Why it’s robust: an XSS can’t read an HttpOnly cookie, and there’s no token in localStorage to steal; the bearer access token isn’t auto-attached cross-site, so CSRF doesn’t apply to it; the refresh cookie is SameSite. Layer a strict CSP on top to shrink the XSS surface that makes any token theft possible in the first place.


Pitfalls & gotchas

  • Tokens in localStorage — XSS-readable; the classic mistake.
  • dangerouslySetInnerHTML with untrusted HTML and no sanitization → stored XSS.
  • Thinking CORS secures your API — it controls browser reads, nothing else; the API still needs auth.
  • Reflecting Origin + Allow-Credentials: true — credential-leaking CORS misconfig.
  • Server Actions / route handlers without input validation + authorization — public endpoints treated as trusted UI calls.
  • Authorization only in middleware (Next CVE lesson) — enforce in the handler/action too.
  • Secrets serialized into RSC/client props or public env vars.
  • 'unsafe-inline'/'unsafe-eval' in CSP — defeats the policy.
  • Unpatched framework in the RSC-CVE era — patch fast.
  • Trusting client-side validation — always re-validate server-side.

Interview questions

  1. XSS types and defenses?

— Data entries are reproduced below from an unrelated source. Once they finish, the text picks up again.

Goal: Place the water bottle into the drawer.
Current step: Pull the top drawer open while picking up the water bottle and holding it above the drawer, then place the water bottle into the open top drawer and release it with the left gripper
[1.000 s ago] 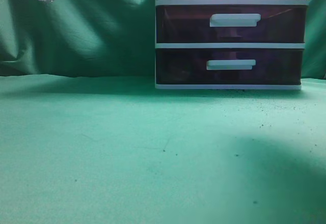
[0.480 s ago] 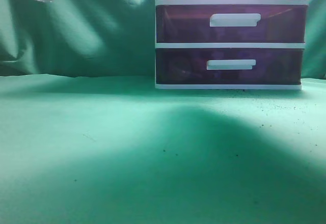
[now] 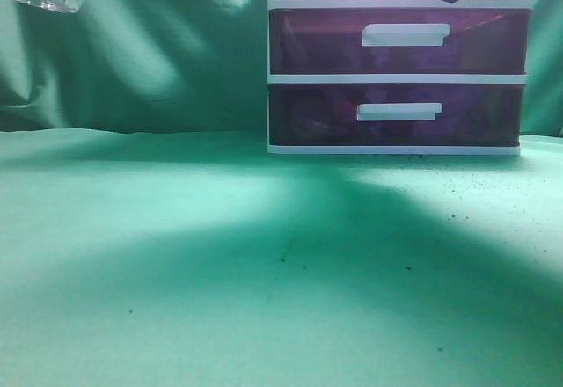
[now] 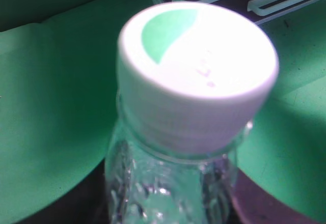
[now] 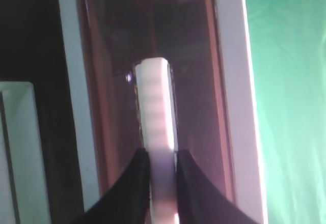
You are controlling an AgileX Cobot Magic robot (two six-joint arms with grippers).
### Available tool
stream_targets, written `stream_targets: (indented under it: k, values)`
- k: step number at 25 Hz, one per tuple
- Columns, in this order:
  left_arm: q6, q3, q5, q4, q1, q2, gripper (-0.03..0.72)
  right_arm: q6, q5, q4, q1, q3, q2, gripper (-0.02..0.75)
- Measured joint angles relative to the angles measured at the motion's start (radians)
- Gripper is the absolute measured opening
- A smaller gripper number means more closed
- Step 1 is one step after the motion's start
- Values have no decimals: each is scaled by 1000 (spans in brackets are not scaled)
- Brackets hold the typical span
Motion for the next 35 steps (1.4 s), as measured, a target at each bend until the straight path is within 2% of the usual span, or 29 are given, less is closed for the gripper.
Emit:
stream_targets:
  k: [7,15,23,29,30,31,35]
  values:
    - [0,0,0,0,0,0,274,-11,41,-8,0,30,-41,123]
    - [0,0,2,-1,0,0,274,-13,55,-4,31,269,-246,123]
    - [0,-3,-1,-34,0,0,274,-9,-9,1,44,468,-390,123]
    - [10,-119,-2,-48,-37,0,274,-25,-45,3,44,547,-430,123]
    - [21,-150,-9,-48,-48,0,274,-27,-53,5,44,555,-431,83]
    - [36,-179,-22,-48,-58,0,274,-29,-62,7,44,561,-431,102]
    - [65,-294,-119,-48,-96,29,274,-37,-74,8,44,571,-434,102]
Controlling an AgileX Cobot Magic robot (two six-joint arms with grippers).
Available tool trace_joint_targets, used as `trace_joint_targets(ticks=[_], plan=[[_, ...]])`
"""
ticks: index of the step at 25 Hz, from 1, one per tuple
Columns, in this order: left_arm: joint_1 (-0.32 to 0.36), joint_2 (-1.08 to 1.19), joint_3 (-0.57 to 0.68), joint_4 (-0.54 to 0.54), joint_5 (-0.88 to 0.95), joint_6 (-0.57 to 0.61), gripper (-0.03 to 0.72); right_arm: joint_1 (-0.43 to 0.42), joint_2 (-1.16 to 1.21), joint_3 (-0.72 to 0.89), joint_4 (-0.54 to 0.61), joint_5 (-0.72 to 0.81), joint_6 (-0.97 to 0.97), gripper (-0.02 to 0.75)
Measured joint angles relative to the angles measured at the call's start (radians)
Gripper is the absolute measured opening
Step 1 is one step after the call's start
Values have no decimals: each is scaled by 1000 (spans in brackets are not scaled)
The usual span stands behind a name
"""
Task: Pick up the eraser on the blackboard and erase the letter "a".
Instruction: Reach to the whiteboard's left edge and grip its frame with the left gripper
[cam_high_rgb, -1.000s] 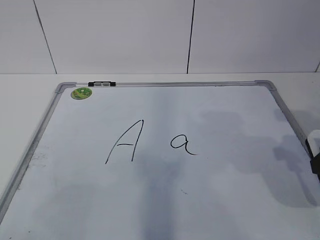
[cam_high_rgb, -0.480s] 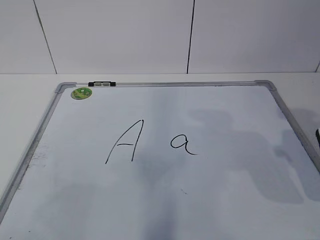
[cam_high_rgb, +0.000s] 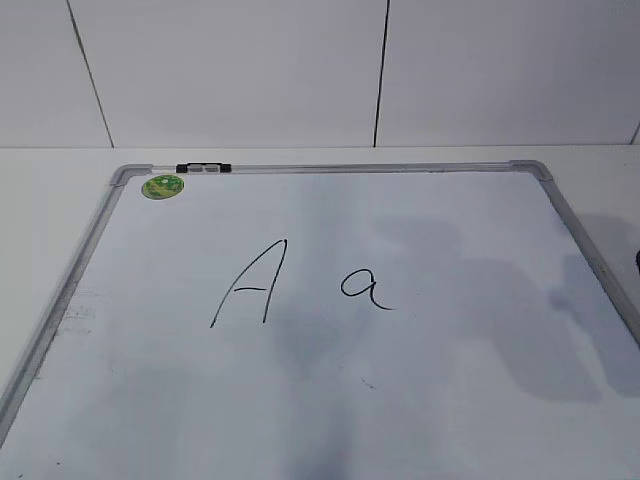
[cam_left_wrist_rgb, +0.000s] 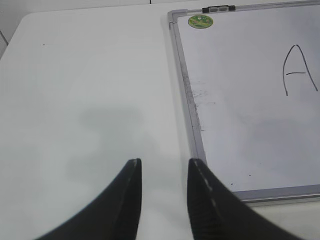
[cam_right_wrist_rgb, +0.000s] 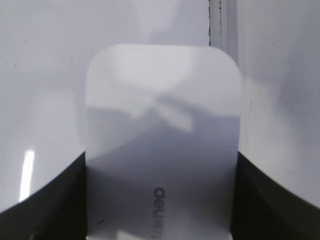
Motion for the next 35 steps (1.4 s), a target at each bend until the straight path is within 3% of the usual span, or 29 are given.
trace_joint_targets(ticks=[11,16,27,35], plan=[[0,9,-4,-16,-16,0,238,0,0,0,6,2,0,517],[0,80,-14,-68,-192,0,241,0,0,0,17,2,0,517],[0,425,-14,-135,-508,2,244,0,0,0,22,2,-1,517],[0,706,-85,-139,-544,26,245,0,0,0,22,3,-1,517]])
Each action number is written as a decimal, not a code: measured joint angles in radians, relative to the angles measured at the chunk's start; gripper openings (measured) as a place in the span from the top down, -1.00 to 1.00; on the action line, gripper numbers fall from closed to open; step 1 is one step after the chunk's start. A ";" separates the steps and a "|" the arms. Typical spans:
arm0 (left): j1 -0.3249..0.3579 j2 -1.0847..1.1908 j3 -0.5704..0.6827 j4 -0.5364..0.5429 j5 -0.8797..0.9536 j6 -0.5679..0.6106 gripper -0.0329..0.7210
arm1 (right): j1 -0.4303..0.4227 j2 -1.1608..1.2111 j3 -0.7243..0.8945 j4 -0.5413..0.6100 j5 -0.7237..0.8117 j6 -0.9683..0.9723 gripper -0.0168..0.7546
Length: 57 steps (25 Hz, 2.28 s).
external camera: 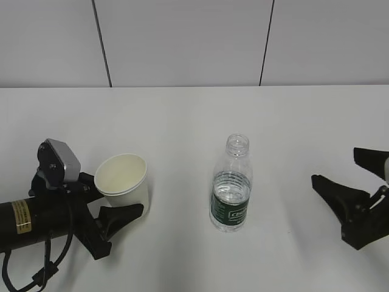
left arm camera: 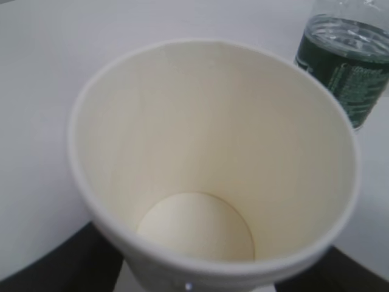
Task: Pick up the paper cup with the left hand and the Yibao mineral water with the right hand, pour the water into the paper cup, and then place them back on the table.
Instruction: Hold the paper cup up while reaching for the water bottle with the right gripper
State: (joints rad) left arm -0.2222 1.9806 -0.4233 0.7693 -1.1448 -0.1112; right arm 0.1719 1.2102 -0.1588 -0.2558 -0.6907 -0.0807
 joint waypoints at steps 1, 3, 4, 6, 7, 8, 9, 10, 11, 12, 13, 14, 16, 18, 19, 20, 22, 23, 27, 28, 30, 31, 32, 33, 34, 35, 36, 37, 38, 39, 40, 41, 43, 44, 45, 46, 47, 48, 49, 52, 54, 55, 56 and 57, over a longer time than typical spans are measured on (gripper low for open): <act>0.000 0.000 0.000 0.000 0.000 0.000 -0.35 | 0.000 0.041 0.000 -0.009 -0.037 0.005 -0.58; 0.000 0.000 0.000 0.000 0.000 0.000 -0.35 | 0.000 0.121 0.000 -0.033 -0.102 0.013 -0.58; 0.000 0.000 0.000 -0.001 0.000 0.000 -0.35 | 0.000 0.154 -0.002 -0.044 -0.143 0.015 -0.58; 0.000 0.000 0.000 -0.002 0.000 0.000 -0.35 | 0.000 0.231 -0.007 -0.079 -0.220 0.017 -0.58; 0.000 0.000 0.000 -0.002 0.000 0.000 -0.35 | 0.000 0.261 -0.012 -0.099 -0.258 0.017 -0.58; 0.000 0.000 0.000 -0.004 0.000 0.000 -0.35 | 0.000 0.297 -0.018 -0.114 -0.294 0.017 -0.58; 0.000 0.000 0.000 -0.008 0.000 0.000 -0.35 | 0.000 0.336 -0.022 -0.130 -0.322 0.017 -0.58; 0.000 0.000 0.000 -0.013 0.000 0.000 -0.35 | 0.000 0.361 -0.021 -0.144 -0.355 0.017 -0.58; 0.000 0.000 0.000 -0.017 0.000 0.000 -0.35 | 0.000 0.383 -0.022 -0.156 -0.385 0.017 -0.58; 0.000 0.000 0.000 -0.019 0.000 0.000 -0.35 | 0.000 0.406 -0.022 -0.167 -0.410 0.017 -0.58; 0.000 0.000 0.000 -0.021 0.000 0.000 -0.35 | 0.000 0.426 -0.026 -0.183 -0.420 0.017 -0.58; 0.000 0.000 0.000 -0.022 0.000 0.000 -0.35 | 0.000 0.441 -0.031 -0.203 -0.430 0.017 -0.58; 0.000 0.000 0.000 -0.023 0.000 0.000 -0.35 | 0.000 0.474 -0.047 -0.252 -0.437 0.017 -0.58; 0.000 0.000 0.000 -0.024 0.000 0.000 -0.35 | 0.000 0.499 -0.071 -0.300 -0.439 0.017 -0.58; 0.000 0.000 0.000 -0.024 0.000 0.000 -0.35 | 0.000 0.512 -0.085 -0.316 -0.441 0.017 -0.58; 0.000 0.000 0.000 -0.024 0.000 0.000 -0.35 | 0.000 0.526 -0.098 -0.324 -0.441 0.019 -0.58; 0.000 0.000 0.000 -0.024 0.000 -0.001 -0.35 | 0.000 0.551 -0.118 -0.331 -0.445 0.019 -0.58; 0.000 0.000 0.000 -0.024 0.000 -0.001 -0.35 | 0.000 0.564 -0.126 -0.335 -0.446 0.019 -0.58; 0.000 0.000 0.000 -0.024 0.000 -0.002 -0.35 | 0.000 0.623 -0.161 -0.359 -0.446 0.019 -0.58; 0.000 0.000 0.000 -0.024 0.000 -0.002 -0.35 | 0.000 0.636 -0.168 -0.370 -0.446 0.019 -0.58; 0.000 0.000 0.000 -0.024 0.000 -0.002 -0.35 | 0.000 0.670 -0.188 -0.390 -0.447 0.019 -0.58; 0.000 0.000 0.000 -0.024 0.000 -0.002 -0.35 | 0.000 0.684 -0.194 -0.392 -0.449 0.019 -0.58; 0.000 0.000 0.000 -0.024 0.000 -0.002 -0.35 | 0.000 0.700 -0.203 -0.394 -0.449 0.019 -0.58; 0.000 0.000 0.000 -0.024 0.000 -0.002 -0.35 | 0.000 0.715 -0.211 -0.394 -0.449 0.019 -0.58; 0.000 0.000 0.000 -0.024 0.000 -0.002 -0.35 | 0.000 0.727 -0.220 -0.392 -0.449 0.019 -0.58; 0.000 0.000 0.000 -0.024 0.000 -0.002 -0.35 | 0.000 0.737 -0.226 -0.389 -0.451 0.019 -0.58; 0.000 0.000 0.000 -0.024 0.000 -0.002 -0.35 | 0.000 0.745 -0.233 -0.387 -0.451 0.019 -0.58; 0.000 0.000 0.000 -0.024 0.000 -0.002 -0.35 | 0.000 0.756 -0.240 -0.387 -0.451 0.019 -0.58; 0.000 0.000 0.000 -0.024 0.000 -0.002 -0.35 | 0.000 0.763 -0.245 -0.387 -0.451 0.019 -0.58; 0.000 0.000 0.000 -0.024 0.000 -0.002 -0.35 | 0.000 0.773 -0.253 -0.387 -0.451 0.019 -0.58; 0.000 0.000 0.000 -0.024 0.000 -0.002 -0.35 | 0.000 0.782 -0.261 -0.387 -0.451 0.021 -0.58; 0.000 0.000 0.000 -0.024 0.000 -0.002 -0.35 | 0.000 0.790 -0.269 -0.389 -0.451 0.023 -0.58; 0.000 0.000 0.000 -0.024 0.000 -0.002 -0.35 | 0.000 0.802 -0.281 -0.402 -0.451 0.032 -0.58; 0.000 0.000 0.000 -0.024 0.000 -0.002 -0.35 | 0.000 0.808 -0.289 -0.414 -0.451 0.037 -0.58; 0.000 0.000 0.000 -0.024 0.000 -0.002 -0.35 | 0.000 0.810 -0.295 -0.422 -0.451 0.039 -0.58; 0.000 0.000 0.000 -0.025 0.000 -0.002 -0.35 | 0.000 0.810 -0.302 -0.428 -0.451 0.040 -0.58; 0.000 0.000 0.000 -0.025 0.000 -0.002 -0.35 | 0.000 0.810 -0.307 -0.433 -0.451 0.042 -0.58; 0.000 0.000 0.000 -0.025 0.000 -0.002 -0.35 | 0.000 0.810 -0.312 -0.433 -0.451 0.042 -0.58; 0.000 0.000 0.000 -0.025 0.000 -0.002 -0.35 | 0.000 0.812 -0.319 -0.434 -0.451 0.046 -0.60; 0.000 0.000 0.000 -0.025 0.000 -0.002 -0.35 | 0.000 0.812 -0.335 -0.435 -0.451 0.073 -0.65; 0.000 0.000 0.000 -0.025 0.000 -0.002 -0.35 | 0.000 0.812 -0.342 -0.435 -0.451 0.081 -0.66; 0.000 0.000 0.000 -0.025 0.000 -0.002 -0.35 | 0.000 0.812 -0.346 -0.440 -0.451 0.081 -0.66; 0.000 0.000 0.000 -0.025 0.000 -0.002 -0.35 | 0.000 0.812 -0.352 -0.447 -0.451 0.091 -0.67; 0.000 0.000 0.000 -0.025 0.000 -0.002 -0.35 | 0.000 0.813 -0.359 -0.458 -0.451 0.097 -0.67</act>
State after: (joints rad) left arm -0.2222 1.9806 -0.4233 0.7441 -1.1448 -0.1136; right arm 0.1719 2.0229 -0.5181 -0.7140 -1.1412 0.0167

Why is React safer by default, and where does it stop protecting you?
  2. What is CSRF, which auth schemes are vulnerable, and how does SameSite help?
  3. Is CORS a security mechanism? What does it actually control?
  4. Where should you store access vs refresh tokens, and why?
  5. What does PKCE protect — acquisition or storage?
  6. How do you design a CSP that actually mitigates XSS?
  7. Why are Server Actions a security concern, and how do you secure them?
  8. Summarize the 2025 Next.js RSC CVE lessons.
  9. How do you defend against supply-chain attacks in npm?
  10. Why isn’t client-side validation sufficient?

Recommendations

  • Access token in memory, refresh token in HttpOnly; Secure; SameSite cookie; never tokens in localStorage. Use OAuth2.1 Auth Code + PKCE / OIDC.
  • Deploy a strict, nonce-based CSP (Report-Only → enforce) plus the full security-header set.
  • Escape/sanitize all output; ban untrusted dangerouslySetInnerHTML; avoid dangerous sinks.
  • Validate + authorize inside every Server Action / route handler / BFF endpoint (12); don’t rely on middleware alone.
  • Keep secrets server-side; audit what RSC serializes to the client.
  • Lock the supply chain: npm ci, audit/Dependabot/Snyk, SRI, minimal deps, watch post-install scripts.
  • Patch frameworks aggressively — the RSC era has real CVEs.
  • Threat-model features; re-validate everything server-side.

Books & references

  • OWASP — the canonical source: OWASP Top 10, the Cheat Sheet Series (XSS Prevention, CSRF Prevention, CSP, JWT, Session Management), and ASVS. Start here.
  • “OAuth 2.0 for Browser-Based Apps” (IETF draft/BCP) — the authoritative token-storage and PKCE guidance for SPAs.
  • “The Tangled Web” — Michał Zalewski. Deep browser-security-model classic.
  • “Web Application Security” — Andrew Hoffman (O’Reilly). Modern, practical, frontend-aware.
  • web.dev/secure & MDN Web Security — CSP, CORS, SameSite, headers, with current examples.
  • Next.js security docs + GitHub Security Advisories — RSC/Server-Actions guidance and the CVE history; subscribe to advisories.
  • PortSwigger Web Security Academy — free, hands-on labs for XSS/CSRF/CORS/auth.